What to produce:
From the material below, copy each line that holds the word "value".

Available data:
►

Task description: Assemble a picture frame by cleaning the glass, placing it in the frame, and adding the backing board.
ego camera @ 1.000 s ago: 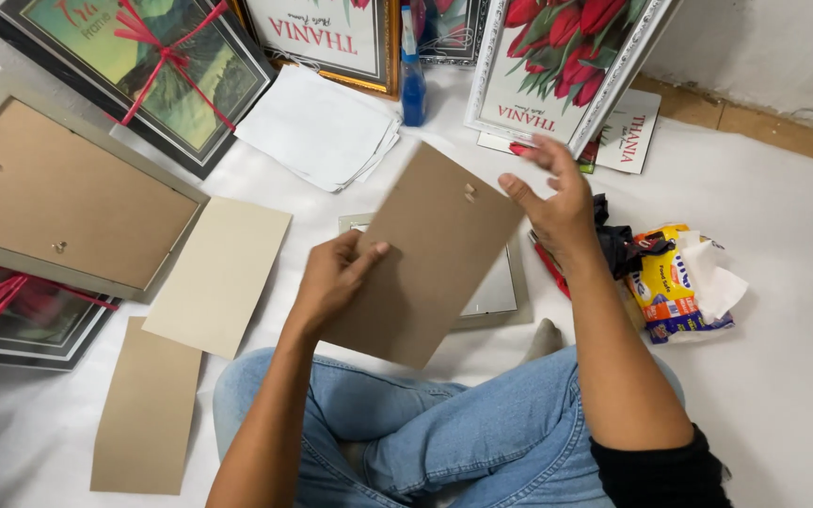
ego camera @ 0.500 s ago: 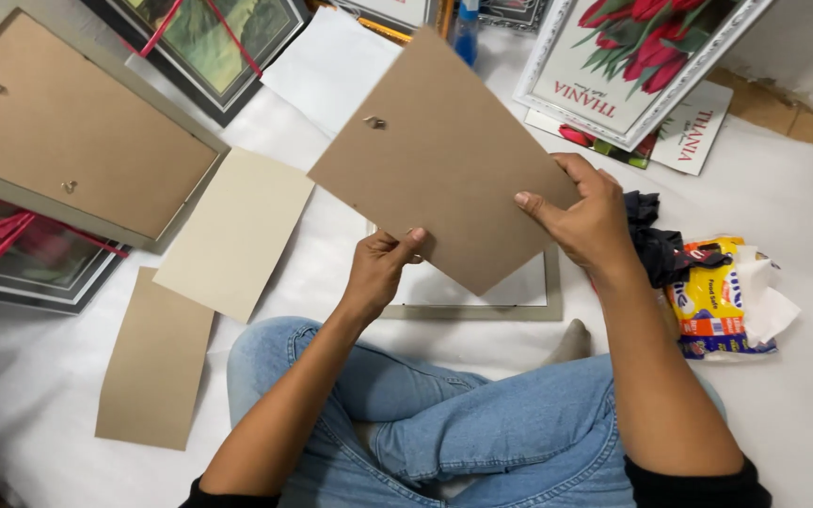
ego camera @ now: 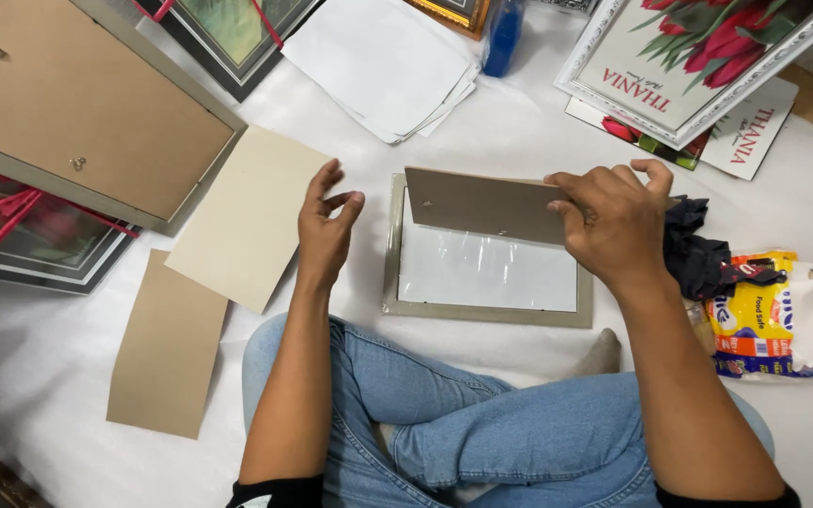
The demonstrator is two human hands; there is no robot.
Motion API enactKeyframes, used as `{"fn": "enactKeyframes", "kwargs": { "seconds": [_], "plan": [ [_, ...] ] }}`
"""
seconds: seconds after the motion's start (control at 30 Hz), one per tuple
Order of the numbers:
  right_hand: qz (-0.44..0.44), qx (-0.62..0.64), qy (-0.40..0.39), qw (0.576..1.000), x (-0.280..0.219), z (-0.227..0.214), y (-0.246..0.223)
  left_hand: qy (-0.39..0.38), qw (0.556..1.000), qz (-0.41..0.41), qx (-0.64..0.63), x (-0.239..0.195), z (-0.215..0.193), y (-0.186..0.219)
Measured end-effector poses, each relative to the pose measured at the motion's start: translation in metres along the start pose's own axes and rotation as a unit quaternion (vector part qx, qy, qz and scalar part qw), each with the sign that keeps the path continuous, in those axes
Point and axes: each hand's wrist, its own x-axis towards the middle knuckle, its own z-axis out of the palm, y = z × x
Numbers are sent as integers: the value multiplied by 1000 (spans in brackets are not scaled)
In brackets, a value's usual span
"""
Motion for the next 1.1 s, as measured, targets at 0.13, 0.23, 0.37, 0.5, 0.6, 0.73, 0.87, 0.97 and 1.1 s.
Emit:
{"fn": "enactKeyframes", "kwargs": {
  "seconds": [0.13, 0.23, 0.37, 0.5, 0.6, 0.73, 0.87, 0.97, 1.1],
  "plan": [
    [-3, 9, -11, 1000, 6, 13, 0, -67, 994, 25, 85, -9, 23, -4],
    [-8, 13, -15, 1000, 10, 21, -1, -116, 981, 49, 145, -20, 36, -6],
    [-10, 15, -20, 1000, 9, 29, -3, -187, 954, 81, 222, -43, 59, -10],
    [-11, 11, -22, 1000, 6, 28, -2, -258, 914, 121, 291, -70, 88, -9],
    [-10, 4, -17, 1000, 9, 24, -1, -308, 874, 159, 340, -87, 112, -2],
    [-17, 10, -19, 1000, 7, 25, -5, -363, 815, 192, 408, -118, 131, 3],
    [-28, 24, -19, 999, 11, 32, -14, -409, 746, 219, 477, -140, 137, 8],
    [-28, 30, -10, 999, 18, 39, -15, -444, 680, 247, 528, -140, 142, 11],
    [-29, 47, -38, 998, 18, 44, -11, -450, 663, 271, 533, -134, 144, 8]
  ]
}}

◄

Answer to the exercise:
Numbers are sent as integers: the value multiplied by 1000 (spans in brackets are not scaled)
In brackets, a value's usual span

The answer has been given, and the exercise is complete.